External field induced metal-to-insulator transition in dissipative Hubbard model

TL;DR

This paper develops a non-equilibrium impurity solver within dynamical mean-field theory to study electric field-induced metal-insulator transitions in correlated systems, revealing phase behavior similar to thermal transitions.

Contribution

It introduces a non-equilibrium steady-state non-crossing approximation impurity solver for DMFT, enabling accurate analysis of strongly correlated systems under electric fields.

Findings

Electric field induces a metal-insulator transition similar to thermal effects.

The phase diagram shows coexistence regions between metallic and insulating states.

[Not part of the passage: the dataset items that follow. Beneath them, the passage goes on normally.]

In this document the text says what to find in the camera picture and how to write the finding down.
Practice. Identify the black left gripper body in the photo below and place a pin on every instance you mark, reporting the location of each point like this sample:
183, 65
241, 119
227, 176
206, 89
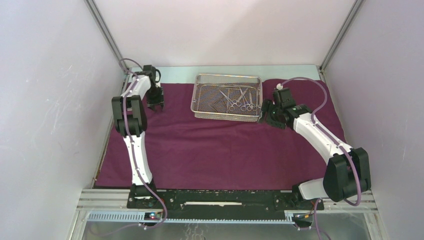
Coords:
154, 96

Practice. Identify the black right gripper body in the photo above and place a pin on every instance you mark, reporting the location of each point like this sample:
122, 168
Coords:
274, 111

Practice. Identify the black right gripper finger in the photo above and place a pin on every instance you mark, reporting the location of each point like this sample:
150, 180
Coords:
263, 117
267, 105

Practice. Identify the steel surgical scissors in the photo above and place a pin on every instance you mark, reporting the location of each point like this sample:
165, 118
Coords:
232, 103

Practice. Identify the steel instrument tray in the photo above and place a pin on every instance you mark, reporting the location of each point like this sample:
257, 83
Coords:
206, 91

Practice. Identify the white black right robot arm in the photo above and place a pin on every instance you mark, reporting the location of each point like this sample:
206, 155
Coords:
347, 173

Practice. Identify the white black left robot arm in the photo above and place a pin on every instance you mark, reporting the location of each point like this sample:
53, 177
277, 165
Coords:
130, 121

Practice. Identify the steel forceps right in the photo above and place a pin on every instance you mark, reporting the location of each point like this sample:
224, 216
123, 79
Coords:
251, 105

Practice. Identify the steel forceps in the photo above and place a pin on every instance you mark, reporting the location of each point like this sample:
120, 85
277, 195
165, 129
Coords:
245, 105
251, 105

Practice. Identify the steel forceps left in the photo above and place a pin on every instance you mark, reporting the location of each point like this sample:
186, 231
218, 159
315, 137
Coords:
245, 105

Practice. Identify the steel tweezers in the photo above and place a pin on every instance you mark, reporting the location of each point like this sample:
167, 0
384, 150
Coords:
219, 106

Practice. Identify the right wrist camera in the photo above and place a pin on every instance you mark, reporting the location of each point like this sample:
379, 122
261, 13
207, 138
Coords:
282, 97

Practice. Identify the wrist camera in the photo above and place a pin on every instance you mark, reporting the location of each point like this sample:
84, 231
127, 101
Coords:
153, 73
282, 97

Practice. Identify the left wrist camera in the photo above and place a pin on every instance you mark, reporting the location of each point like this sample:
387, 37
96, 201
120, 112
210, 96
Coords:
153, 73

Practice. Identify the left corner aluminium post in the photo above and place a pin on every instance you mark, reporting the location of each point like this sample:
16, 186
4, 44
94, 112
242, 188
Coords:
105, 31

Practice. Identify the corner aluminium post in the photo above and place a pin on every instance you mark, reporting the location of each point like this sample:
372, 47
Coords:
105, 31
354, 10

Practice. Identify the aluminium frame rail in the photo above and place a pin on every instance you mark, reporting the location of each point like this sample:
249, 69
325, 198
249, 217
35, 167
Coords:
116, 200

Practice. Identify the grey cable duct strip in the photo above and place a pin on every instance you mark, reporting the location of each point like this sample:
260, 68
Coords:
142, 217

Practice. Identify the right corner aluminium post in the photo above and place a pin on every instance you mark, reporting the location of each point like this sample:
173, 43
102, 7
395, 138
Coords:
354, 10

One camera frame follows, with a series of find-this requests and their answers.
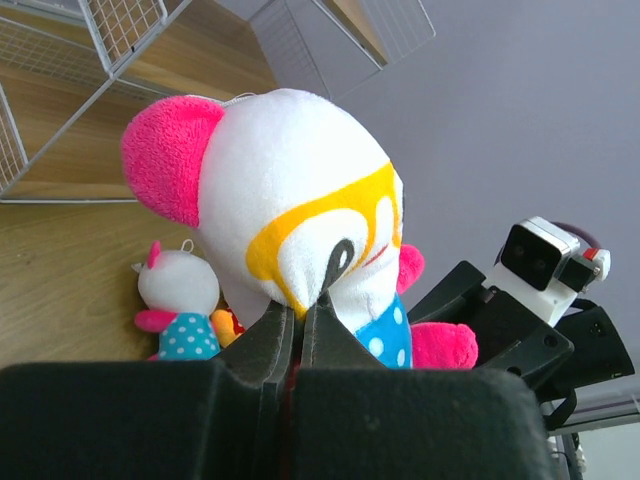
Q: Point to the white wire wooden shelf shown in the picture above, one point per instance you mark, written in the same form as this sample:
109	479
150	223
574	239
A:
74	72

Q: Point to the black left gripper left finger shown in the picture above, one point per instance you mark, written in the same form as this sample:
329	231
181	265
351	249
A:
213	419

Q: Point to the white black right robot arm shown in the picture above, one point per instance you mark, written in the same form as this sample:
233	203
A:
583	348

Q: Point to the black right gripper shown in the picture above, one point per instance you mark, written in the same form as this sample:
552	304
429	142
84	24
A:
509	336

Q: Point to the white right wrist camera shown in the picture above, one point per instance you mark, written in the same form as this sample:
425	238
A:
546	265

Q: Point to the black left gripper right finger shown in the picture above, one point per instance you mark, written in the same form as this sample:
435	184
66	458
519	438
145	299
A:
353	420

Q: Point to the white plush with yellow glasses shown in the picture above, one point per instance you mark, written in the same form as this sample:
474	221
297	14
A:
291	198

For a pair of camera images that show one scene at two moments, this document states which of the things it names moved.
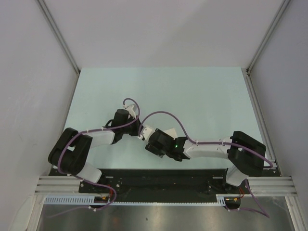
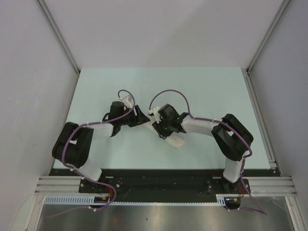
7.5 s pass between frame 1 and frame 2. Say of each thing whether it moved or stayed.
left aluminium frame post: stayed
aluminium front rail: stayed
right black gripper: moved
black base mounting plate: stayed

The approach improves upon previous methods like IPT in describing non-equilibrium transitions.

Abstract

In this work, we develop a non-equilibrium steady-state non-crossing approximation (NESS-NCA) impurity solver applicable to general impurity problems. The choice of the NCA as the impurity solver enables both a more accurate description of correlation effects with larger Coulomb interaction and scalability to multi-orbital systems. Based on this development, we investigate strongly correlated non-equilibrium states of a dissipative lattice system under constant electric fields. Both the electronic Coulomb interaction and the electric field are treated non-perturbatively using dynamical mean-field theory in its non-equilibrium steady-state form (NESS-DMFT) with the NESS-NCA impurity solver. We validate our implementation using a half-filled single-band Hubbard model attached to a fictitious free Fermion reservoir, which prevents temperature divergence. As a result, we identify metallic and insulating phases as functions of the electric field and the Coulomb interaction along with a phase coexistence region amid the metal-to-insulator transition (MIT). We find that the MIT driven by the electric field is qualitatively similar to the equilibrium MIT as a function of temperature, differing from results in previous studies using the iterative perturbation theory (IPT) impurity solver. Finally, we highlight the importance of the morphology of a correlated system under the influence of an electric field.